**WORK REQUIRED**:
Below is a listing; restate from it, character for character, the lines beginning at the line holding "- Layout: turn" and ending at the line holding "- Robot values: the", both included.

**SUPPLIED MATERIAL**:

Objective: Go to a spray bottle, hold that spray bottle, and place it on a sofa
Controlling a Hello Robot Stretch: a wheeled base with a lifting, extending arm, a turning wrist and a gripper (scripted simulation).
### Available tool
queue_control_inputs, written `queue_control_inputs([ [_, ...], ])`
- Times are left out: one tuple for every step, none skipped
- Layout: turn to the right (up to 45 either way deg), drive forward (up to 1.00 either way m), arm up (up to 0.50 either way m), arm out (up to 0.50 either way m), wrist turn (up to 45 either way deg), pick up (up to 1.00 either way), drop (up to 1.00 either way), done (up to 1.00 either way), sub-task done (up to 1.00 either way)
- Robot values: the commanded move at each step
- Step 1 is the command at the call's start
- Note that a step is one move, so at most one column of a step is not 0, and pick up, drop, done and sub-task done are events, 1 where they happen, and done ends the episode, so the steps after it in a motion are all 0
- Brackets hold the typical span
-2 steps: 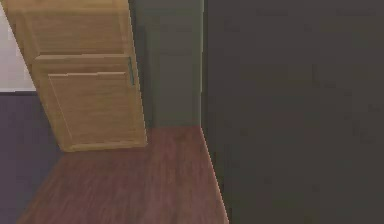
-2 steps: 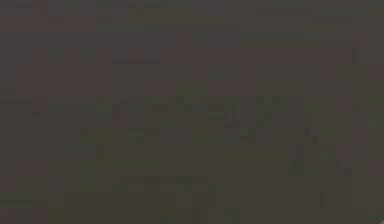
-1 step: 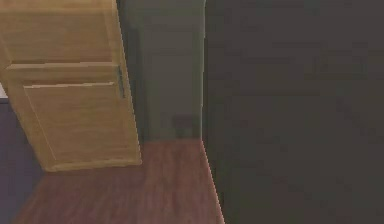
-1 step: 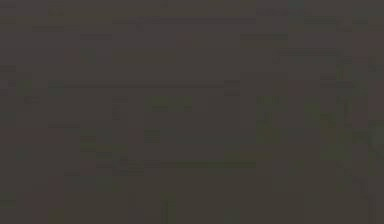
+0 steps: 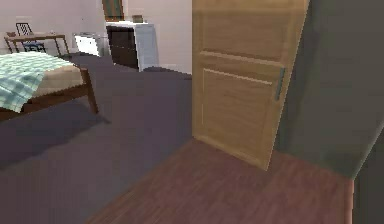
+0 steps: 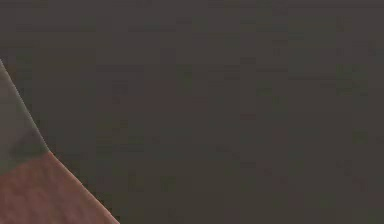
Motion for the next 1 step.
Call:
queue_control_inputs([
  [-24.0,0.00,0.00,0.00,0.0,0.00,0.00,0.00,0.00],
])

**RESPONSE FOR THIS EXERCISE**:
- Layout: turn to the right (up to 45 either way deg), drive forward (up to 1.00 either way m), arm up (up to 0.50 either way m), arm out (up to 0.50 either way m), wrist turn (up to 45 either way deg), pick up (up to 1.00 either way), drop (up to 1.00 either way), done (up to 1.00 either way), sub-task done (up to 1.00 either way)
- Robot values: the commanded move at each step

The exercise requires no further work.